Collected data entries
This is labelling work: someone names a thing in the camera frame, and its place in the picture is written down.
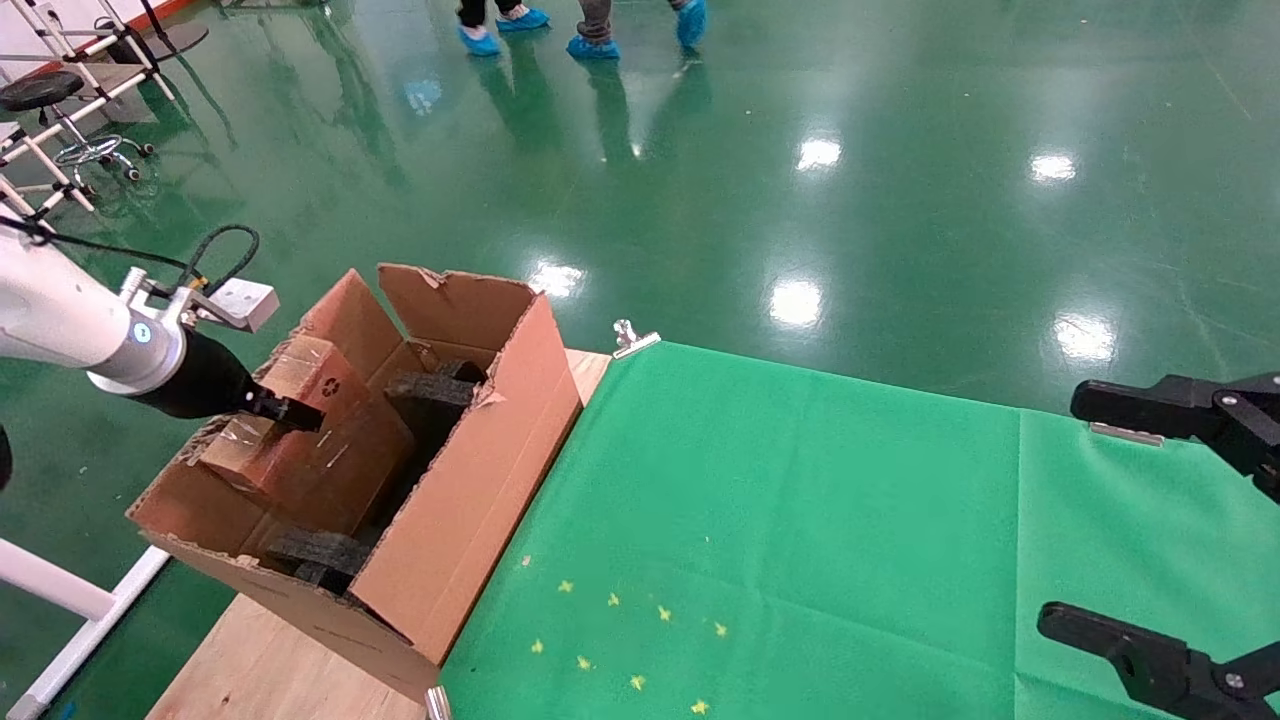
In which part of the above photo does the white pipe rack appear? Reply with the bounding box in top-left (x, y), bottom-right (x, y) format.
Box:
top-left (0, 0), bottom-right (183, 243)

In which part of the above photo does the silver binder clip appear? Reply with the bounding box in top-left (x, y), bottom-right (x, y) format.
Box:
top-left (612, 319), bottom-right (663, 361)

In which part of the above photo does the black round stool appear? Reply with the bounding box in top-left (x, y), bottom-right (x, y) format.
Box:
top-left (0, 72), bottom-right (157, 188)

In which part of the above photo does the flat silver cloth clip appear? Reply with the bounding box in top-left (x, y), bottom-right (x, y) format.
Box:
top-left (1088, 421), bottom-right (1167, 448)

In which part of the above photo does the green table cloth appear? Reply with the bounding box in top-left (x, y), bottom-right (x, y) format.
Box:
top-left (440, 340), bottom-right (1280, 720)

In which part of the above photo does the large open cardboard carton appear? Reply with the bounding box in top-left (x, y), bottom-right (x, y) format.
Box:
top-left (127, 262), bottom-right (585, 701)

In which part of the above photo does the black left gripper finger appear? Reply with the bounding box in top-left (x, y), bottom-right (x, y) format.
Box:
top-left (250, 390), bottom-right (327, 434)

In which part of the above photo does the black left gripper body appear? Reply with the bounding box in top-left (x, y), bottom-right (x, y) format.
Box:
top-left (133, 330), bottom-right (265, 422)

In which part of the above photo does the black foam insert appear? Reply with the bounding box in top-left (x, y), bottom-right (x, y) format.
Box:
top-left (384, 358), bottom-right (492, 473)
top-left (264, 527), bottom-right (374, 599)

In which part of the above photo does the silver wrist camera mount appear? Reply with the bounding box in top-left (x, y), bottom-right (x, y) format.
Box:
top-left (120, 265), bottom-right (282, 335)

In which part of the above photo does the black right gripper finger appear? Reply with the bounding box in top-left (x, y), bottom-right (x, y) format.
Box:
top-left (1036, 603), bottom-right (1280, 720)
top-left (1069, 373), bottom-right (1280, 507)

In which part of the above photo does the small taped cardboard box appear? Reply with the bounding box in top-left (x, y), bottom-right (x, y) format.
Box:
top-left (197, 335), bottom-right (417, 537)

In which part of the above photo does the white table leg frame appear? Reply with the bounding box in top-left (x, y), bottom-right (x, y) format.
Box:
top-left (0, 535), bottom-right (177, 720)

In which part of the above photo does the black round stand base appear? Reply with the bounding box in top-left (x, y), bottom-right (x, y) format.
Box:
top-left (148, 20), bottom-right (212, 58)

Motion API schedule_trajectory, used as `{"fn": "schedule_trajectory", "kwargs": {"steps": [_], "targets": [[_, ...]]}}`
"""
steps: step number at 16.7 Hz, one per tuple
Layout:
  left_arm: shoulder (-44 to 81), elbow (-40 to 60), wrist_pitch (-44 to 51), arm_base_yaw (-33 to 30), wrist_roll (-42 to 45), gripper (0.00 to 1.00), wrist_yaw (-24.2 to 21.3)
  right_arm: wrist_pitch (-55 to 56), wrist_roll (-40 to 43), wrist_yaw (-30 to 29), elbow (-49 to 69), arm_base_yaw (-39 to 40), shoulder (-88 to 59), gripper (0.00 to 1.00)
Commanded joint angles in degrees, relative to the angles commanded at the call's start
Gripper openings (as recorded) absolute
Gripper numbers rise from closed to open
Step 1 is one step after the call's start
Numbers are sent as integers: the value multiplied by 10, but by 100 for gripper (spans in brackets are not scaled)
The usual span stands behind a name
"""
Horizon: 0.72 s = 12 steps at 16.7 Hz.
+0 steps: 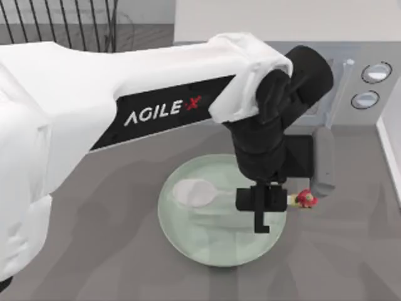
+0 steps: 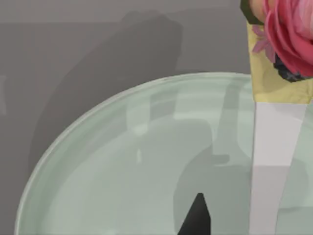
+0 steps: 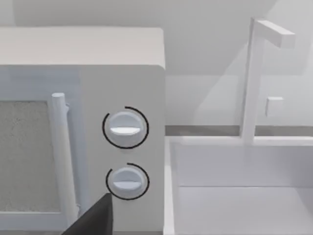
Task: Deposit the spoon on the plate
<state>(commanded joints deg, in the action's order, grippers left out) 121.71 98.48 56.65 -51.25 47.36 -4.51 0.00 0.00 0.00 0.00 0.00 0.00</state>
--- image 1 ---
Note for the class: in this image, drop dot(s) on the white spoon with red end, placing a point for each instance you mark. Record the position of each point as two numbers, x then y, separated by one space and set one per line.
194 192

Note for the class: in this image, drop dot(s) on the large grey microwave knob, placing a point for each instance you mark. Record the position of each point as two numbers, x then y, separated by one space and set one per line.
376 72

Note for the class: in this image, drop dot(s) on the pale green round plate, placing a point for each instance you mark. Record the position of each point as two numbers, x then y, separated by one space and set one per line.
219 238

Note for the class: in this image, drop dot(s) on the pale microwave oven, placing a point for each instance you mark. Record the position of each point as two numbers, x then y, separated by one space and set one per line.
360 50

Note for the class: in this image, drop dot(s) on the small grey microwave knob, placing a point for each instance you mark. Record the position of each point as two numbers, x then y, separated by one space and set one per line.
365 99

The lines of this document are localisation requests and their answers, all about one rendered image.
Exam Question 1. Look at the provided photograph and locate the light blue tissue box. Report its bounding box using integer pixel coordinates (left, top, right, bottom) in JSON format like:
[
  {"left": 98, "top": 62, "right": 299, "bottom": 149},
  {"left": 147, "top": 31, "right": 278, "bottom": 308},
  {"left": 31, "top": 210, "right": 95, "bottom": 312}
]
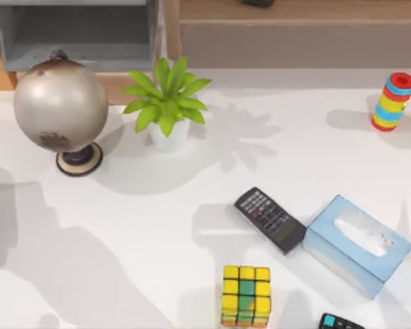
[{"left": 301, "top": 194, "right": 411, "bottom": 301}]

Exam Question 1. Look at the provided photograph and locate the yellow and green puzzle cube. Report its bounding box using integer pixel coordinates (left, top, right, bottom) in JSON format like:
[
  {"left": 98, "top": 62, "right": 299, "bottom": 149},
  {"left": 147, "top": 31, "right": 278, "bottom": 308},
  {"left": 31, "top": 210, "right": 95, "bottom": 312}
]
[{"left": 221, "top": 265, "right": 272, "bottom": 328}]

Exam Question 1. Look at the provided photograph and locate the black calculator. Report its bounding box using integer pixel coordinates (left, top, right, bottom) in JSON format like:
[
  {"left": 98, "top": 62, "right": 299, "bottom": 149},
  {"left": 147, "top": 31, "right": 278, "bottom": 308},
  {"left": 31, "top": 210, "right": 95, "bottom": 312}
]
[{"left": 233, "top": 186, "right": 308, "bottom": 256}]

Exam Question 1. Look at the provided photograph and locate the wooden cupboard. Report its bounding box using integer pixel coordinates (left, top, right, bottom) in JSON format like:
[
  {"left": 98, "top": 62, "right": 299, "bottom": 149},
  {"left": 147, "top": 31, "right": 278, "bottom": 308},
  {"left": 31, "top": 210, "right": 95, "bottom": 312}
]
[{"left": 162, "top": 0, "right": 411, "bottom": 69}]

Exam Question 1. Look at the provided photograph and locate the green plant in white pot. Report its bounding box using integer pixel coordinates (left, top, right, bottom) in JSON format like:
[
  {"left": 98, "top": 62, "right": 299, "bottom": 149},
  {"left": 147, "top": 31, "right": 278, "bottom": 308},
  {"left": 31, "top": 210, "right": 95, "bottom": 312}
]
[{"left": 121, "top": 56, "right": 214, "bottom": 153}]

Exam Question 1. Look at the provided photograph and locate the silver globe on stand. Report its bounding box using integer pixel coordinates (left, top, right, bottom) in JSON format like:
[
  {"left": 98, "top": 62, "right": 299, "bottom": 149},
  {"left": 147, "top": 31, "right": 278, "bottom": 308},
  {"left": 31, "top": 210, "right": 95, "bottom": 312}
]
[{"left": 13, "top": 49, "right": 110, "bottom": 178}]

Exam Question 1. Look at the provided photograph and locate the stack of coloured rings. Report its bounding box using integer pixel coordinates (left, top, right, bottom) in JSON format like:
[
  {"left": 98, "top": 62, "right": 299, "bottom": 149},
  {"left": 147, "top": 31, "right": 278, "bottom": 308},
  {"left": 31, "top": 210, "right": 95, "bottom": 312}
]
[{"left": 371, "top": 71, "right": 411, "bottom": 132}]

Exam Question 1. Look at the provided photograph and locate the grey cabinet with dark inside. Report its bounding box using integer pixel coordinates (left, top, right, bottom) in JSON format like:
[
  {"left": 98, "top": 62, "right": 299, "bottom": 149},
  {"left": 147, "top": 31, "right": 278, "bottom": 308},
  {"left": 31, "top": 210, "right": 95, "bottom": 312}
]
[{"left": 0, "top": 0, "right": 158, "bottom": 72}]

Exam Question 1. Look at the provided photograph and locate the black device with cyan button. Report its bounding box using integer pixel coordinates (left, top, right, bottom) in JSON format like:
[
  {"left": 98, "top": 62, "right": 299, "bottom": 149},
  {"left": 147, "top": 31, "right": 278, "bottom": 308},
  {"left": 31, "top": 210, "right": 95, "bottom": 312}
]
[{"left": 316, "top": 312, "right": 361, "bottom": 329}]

==

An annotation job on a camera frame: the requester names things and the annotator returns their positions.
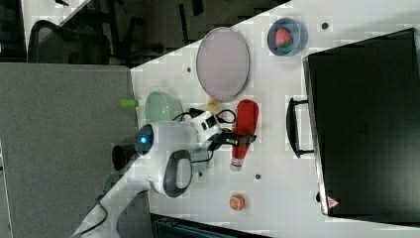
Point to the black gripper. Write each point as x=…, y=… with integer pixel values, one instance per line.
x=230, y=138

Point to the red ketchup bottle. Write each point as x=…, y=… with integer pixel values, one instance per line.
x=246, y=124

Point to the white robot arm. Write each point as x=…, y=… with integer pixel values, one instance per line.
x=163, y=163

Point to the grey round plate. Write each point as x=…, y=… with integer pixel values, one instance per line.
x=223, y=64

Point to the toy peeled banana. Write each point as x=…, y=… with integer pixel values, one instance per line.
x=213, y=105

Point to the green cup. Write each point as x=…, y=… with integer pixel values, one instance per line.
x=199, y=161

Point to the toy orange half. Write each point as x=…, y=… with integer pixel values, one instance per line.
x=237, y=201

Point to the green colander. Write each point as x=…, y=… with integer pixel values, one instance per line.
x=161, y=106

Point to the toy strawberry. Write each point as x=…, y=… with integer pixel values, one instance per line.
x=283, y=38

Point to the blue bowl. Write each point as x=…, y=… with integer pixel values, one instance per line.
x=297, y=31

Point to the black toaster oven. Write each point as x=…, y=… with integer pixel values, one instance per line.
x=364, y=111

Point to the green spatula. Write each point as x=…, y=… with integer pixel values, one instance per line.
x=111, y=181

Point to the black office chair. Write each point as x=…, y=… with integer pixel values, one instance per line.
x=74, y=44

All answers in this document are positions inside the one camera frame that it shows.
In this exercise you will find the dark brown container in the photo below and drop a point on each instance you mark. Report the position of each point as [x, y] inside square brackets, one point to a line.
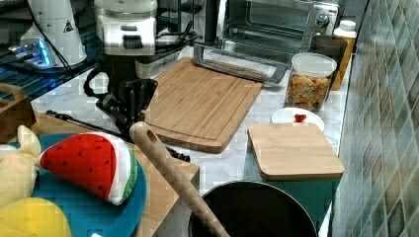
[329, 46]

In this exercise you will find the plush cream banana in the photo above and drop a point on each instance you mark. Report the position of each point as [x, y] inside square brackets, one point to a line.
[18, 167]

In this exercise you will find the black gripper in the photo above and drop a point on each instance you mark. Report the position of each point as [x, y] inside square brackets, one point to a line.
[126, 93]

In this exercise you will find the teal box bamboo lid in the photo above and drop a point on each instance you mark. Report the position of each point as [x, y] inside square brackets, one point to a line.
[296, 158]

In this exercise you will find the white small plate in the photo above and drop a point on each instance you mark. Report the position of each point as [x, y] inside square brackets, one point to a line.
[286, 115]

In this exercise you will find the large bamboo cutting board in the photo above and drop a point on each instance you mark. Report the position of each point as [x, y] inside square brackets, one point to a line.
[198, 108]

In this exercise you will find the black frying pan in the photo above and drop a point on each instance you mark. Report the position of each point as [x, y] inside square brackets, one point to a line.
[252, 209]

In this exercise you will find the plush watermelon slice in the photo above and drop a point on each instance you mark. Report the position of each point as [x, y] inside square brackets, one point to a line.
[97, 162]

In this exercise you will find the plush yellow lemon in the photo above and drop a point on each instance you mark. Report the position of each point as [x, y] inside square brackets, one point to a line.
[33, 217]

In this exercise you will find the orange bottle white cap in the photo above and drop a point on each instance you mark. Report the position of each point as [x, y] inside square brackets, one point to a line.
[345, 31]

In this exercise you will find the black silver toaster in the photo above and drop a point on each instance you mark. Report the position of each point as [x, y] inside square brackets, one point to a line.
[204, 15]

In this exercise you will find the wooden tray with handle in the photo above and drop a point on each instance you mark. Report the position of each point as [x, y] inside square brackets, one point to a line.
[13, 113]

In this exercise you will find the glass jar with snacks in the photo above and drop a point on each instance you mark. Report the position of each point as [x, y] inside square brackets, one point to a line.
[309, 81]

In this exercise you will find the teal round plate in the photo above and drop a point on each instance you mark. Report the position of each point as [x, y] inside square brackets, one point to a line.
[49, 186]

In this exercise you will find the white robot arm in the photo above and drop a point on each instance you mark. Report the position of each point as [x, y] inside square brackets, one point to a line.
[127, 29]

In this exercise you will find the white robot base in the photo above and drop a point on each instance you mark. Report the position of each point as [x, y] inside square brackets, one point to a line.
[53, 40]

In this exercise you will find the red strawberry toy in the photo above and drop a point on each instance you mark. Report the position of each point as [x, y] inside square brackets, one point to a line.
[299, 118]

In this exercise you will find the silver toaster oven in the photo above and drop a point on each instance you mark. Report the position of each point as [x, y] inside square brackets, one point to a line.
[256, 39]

---

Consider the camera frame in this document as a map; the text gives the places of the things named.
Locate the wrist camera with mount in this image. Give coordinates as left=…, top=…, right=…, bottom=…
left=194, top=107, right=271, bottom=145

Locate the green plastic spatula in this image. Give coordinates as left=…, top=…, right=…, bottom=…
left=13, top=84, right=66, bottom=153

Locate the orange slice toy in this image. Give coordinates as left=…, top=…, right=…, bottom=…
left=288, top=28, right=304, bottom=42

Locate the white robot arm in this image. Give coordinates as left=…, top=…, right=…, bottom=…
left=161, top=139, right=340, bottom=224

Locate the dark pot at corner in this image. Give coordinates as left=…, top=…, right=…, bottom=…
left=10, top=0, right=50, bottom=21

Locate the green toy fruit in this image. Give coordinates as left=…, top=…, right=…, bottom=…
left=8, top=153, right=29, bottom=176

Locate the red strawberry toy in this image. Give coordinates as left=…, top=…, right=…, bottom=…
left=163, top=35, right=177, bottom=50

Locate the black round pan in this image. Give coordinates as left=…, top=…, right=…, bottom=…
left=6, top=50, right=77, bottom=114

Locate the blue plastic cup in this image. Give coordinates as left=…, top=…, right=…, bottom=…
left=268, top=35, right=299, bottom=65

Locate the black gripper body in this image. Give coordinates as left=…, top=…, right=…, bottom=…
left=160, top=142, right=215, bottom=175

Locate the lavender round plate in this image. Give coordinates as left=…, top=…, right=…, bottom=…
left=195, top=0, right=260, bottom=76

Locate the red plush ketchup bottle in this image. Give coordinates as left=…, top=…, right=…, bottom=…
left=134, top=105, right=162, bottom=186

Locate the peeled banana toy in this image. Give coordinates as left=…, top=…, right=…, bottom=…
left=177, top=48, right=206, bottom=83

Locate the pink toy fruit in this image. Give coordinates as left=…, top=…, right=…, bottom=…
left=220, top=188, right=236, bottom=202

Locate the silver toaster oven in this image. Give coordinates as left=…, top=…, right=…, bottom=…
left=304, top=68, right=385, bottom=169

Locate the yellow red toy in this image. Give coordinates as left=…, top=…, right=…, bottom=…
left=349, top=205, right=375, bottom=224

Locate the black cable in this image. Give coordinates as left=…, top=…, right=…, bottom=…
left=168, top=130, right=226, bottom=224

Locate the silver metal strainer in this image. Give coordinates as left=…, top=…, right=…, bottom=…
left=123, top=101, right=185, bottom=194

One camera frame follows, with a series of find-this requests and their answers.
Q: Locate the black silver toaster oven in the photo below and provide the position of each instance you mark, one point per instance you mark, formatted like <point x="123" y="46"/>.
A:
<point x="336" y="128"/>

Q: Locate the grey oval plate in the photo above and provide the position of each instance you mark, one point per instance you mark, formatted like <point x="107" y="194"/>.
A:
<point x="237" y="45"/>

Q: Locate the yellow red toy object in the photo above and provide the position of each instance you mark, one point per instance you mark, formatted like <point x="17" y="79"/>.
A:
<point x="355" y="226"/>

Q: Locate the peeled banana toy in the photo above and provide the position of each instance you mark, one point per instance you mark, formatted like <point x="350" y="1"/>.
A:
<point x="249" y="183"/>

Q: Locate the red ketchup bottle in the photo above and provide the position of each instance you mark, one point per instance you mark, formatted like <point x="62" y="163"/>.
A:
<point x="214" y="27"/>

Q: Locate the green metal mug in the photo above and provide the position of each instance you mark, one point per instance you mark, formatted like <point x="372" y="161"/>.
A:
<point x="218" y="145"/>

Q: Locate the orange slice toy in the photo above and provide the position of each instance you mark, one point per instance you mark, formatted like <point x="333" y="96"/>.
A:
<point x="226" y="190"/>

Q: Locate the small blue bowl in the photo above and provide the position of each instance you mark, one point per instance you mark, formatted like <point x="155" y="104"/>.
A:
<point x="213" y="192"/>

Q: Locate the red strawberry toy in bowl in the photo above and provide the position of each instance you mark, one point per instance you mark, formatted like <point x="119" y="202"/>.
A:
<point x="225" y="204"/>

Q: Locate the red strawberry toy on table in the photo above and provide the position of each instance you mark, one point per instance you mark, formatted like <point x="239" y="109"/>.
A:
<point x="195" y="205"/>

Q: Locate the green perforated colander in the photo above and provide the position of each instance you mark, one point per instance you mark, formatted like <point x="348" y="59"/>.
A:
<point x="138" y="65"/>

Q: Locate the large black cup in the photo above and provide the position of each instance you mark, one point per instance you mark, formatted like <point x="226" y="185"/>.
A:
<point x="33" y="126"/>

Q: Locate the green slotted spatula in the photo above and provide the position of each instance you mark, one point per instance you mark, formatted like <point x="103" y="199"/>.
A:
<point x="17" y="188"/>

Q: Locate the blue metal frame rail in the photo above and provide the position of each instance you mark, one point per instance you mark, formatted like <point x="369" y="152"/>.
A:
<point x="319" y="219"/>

# Task details
From the data above, gather every line that includes the word "table".

# Result of this exercise
In which part of the above photo does the green table cloth appear? Reply with the bounding box in top-left (x, y), bottom-right (x, y) format.
In which part of the above photo does the white table leg frame appear? Reply with the bounding box in top-left (x, y), bottom-right (x, y) format.
Q: Locate the red strawberry toy on table in the photo above and provide the position of each instance you mark, one point per instance you mark, formatted like <point x="239" y="109"/>.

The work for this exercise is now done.